P. 8: "Even the most cursory appraisal of our modern culture indicates that something has gone wrong with many human relationships. Almost every segment of our society seems to be deeply afflicted by one of the major diseases of our age -- human loneliness. Yet we do not seem to be waging any kind of effective battle against its lethal domination."
RESPONSE: A Science of Religion is specifically focused to include this issue and deal with all the ramifications of it.
P. 9/10: "All these trends -- rapidly rising divorce rate, the growing number of single-parent households, the slower reentry of divorced individuals back into marriage, and proportional increases in the illegitimate birthrate -- suggest the possibility that in the future the two-parent family may be the exception rather than the rule. (In 1973 husband-wife households constituted 67.8% of all households in the U.S.) As will be documented in this book, all available medical data indicate that these statistical trends portend serious physical and mental health hazards for many Americans in the decades ahead."

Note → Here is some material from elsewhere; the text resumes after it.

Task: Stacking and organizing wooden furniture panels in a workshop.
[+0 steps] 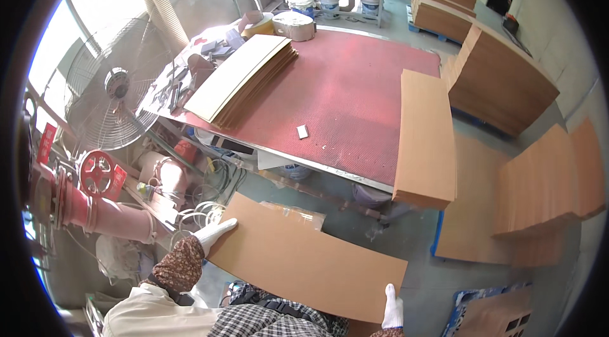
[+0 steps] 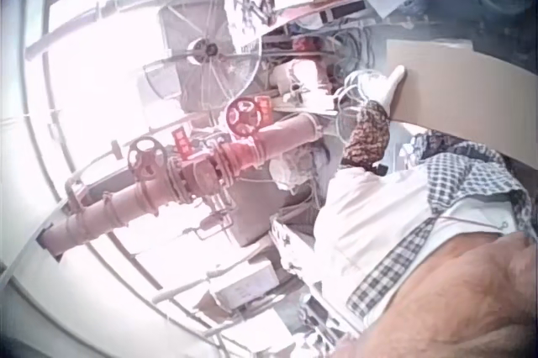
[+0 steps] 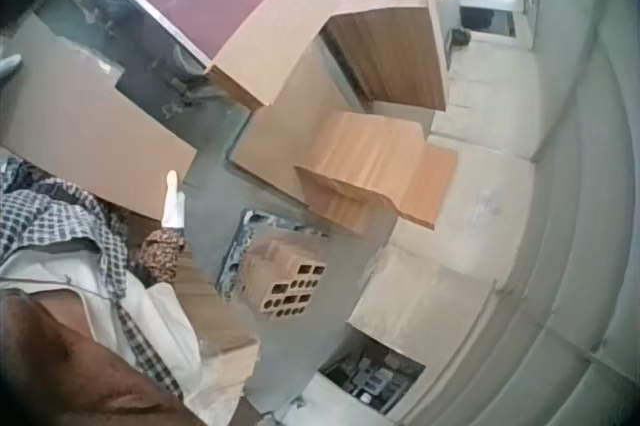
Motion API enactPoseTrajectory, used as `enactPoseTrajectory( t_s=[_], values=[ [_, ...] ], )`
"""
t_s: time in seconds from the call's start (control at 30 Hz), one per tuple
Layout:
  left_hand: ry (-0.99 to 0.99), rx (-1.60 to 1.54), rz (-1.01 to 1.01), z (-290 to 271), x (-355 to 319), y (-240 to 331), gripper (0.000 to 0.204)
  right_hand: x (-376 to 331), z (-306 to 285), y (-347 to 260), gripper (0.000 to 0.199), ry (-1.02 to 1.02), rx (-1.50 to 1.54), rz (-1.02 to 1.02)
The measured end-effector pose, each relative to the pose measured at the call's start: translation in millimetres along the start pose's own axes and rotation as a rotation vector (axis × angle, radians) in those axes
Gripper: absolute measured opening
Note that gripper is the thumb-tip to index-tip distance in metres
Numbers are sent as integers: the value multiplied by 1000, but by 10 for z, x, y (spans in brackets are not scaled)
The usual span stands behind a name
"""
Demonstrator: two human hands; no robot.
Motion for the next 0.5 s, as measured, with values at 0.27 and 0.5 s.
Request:
enactPoseTrajectory(
  t_s=[0.27,0.5],
  values=[
    [-11,23,-67,620,-297,398,66,142,-527,-95,69,81,4,-94],
    [-132,38,43,797,-67,945,73,121,-355,-195,73,92,193,-141]
  ],
)
Point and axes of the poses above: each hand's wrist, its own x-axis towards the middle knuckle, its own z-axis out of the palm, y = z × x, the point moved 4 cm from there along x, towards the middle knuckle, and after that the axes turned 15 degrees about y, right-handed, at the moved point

RESPONSE: Hopefully, a Science of Religion will be able to impact these matters and help ever increasing numbers of people turn their lives around and achieve a SFLIHM (a Sustainable Feeling that one's LIfe Has Meaning).

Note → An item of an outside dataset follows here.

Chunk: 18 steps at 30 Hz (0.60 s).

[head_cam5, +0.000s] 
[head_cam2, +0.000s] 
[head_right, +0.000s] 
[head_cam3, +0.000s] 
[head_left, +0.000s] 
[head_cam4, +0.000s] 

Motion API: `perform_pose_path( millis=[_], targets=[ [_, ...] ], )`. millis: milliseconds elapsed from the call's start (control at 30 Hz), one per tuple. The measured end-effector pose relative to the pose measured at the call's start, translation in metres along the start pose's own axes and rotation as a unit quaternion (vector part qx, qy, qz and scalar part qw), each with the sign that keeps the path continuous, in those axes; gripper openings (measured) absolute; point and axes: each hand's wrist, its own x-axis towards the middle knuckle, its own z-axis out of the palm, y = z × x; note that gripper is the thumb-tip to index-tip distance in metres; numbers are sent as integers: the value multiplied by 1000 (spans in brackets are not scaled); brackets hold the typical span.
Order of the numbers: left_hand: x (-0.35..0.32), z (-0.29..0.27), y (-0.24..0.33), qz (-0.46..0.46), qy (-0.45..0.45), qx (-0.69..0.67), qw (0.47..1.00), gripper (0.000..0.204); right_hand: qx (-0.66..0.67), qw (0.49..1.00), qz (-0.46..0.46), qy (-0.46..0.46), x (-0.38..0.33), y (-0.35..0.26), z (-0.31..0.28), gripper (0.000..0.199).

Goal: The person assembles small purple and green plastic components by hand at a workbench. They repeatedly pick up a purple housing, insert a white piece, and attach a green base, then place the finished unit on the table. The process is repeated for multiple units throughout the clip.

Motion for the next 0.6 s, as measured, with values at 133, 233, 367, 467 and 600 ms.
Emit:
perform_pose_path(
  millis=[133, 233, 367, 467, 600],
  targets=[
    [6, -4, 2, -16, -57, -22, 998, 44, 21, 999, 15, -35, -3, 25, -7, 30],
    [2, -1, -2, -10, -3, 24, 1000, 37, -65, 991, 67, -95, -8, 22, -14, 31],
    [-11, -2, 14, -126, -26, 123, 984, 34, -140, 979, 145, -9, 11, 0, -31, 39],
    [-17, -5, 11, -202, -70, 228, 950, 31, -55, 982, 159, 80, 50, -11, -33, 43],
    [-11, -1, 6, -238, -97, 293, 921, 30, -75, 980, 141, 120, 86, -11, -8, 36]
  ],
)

P. 13: "...the word love is not indexed in any mainstream physiology textbook that deals with the heart, nor in any physician's manual on the heart. Stress, pain, anxiety, fear, and rage sometimes appear in indexes of textbooks on the heart, but never love ."

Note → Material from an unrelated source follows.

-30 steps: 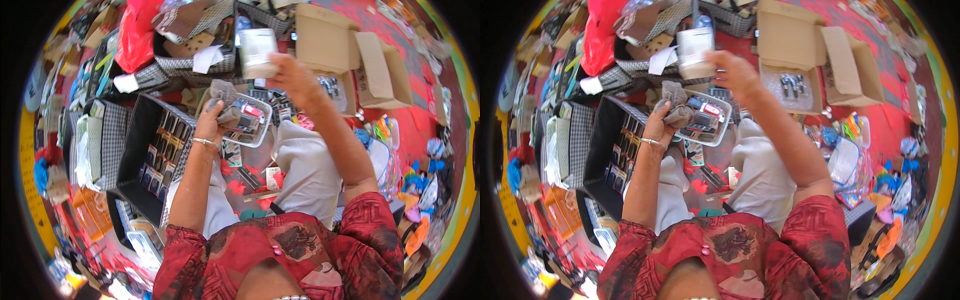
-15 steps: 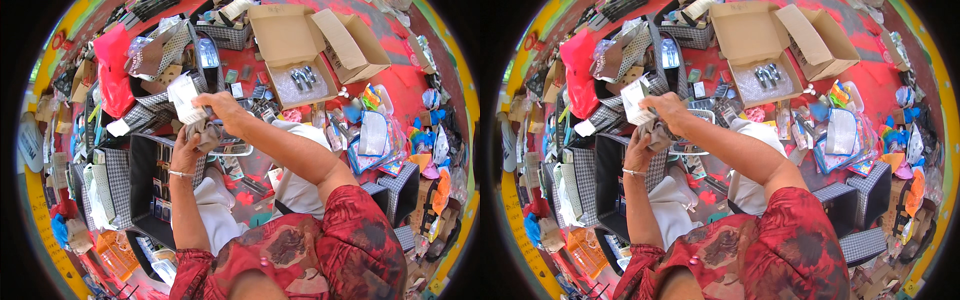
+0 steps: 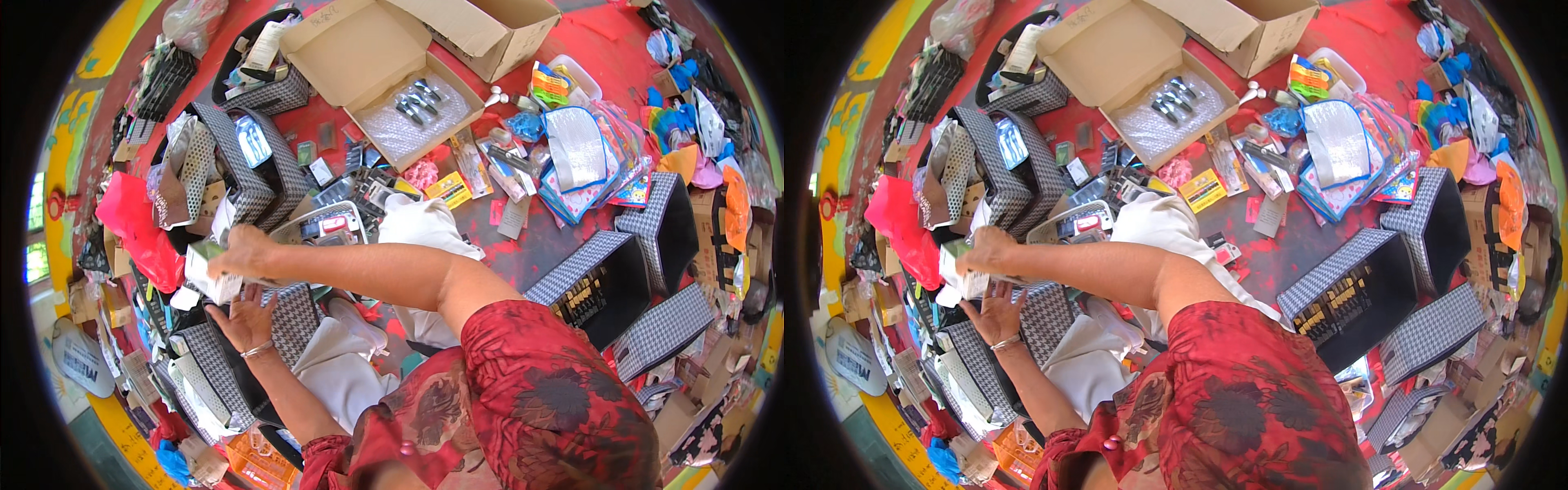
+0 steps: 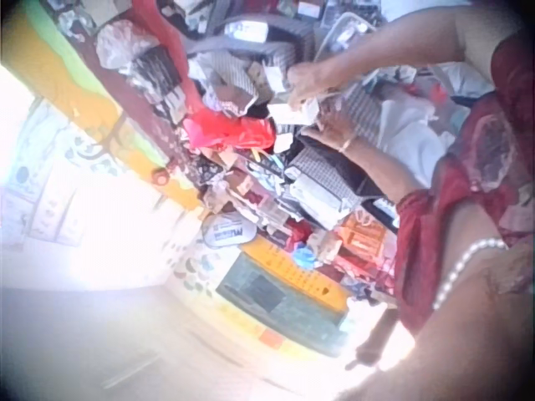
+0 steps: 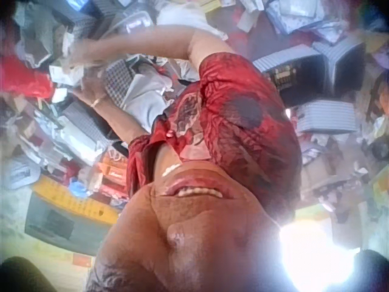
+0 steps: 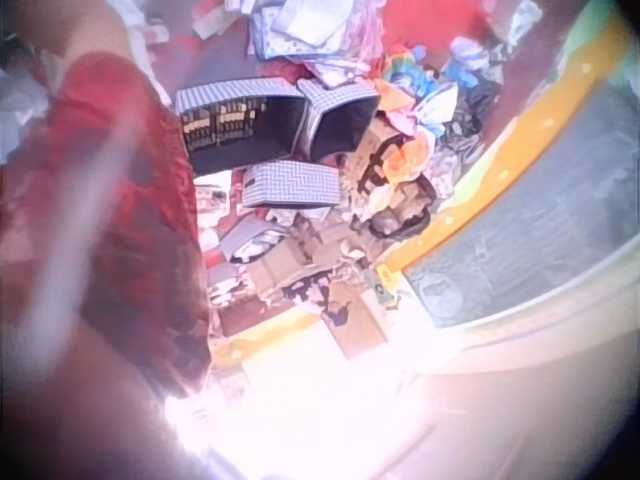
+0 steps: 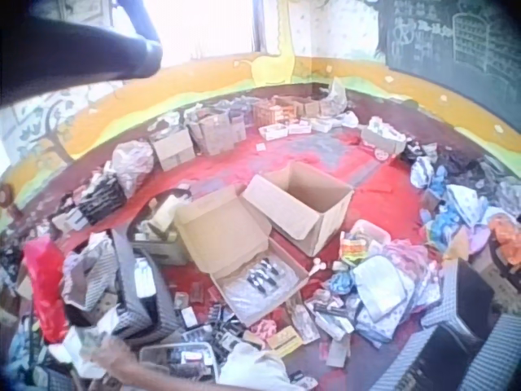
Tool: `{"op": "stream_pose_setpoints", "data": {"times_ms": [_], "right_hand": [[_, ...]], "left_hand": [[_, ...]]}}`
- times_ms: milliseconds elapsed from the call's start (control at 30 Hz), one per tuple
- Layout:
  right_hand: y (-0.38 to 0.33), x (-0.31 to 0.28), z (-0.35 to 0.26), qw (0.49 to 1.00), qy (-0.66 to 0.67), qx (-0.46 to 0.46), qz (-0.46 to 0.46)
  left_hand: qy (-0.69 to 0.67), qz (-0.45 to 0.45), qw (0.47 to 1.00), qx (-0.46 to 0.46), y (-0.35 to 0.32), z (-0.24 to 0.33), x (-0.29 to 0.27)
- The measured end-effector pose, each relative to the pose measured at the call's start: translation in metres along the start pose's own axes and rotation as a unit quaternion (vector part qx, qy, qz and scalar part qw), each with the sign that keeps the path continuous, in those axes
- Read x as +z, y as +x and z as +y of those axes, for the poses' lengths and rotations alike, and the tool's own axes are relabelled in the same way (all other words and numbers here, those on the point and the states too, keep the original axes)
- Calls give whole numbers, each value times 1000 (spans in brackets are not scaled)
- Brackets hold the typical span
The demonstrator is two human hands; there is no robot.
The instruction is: The person sits on the floor and wipes small product boxes with a cloth, then places them into a basket. They repeatedly pick up boxes, wipe them, and transfer them to the basket.
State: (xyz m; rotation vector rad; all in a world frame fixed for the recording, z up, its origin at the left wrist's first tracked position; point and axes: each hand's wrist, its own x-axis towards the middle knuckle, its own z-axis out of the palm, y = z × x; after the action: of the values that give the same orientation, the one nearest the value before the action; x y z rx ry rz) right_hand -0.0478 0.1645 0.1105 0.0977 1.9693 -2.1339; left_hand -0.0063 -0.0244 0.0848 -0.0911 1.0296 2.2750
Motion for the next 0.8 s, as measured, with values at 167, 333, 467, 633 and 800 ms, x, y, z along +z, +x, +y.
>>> {"op": "stream_pose_setpoints", "data": {"times_ms": [167,333,467,633,800], "right_hand": [[-22,7,-4,995,-83,18,-61],[-18,17,11,992,-124,10,-30],[-13,20,25,997,17,5,-72],[-11,-12,13,996,5,41,-83],[-5,-18,-26,979,198,-45,-34]], "left_hand": [[21,178,971,155,1,-3,16],[-93,236,953,166,14,-14,9],[-85,82,972,205,30,-11,-6],[-241,9,950,198,20,1,-5],[-167,74,964,193,16,5,9]]}}
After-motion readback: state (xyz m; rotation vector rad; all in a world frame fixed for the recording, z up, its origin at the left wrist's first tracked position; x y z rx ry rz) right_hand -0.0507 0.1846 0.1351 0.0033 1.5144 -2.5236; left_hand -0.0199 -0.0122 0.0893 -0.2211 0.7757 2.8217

P. 18: The Framingham Studies -- 1948 study in the city of Framingham, Massachusetts. "At that time it was a small, rather beautiful and peaceful town of 28,000 people, some 20 miles or so from downtown Boston."
"The mission was clear: find out what causes heart disease."
"To help answer these questions, the medical scientists picked 2,282 healthy men and 2,845 healthy women between the ages of 30 and 62 years, 5,127 volunteers in all, and asked them to participate in a study that might very well last the rest of their lives. Each participant was given a physical examination, including blood tests, electrocardiograms...X rays, and blood readings."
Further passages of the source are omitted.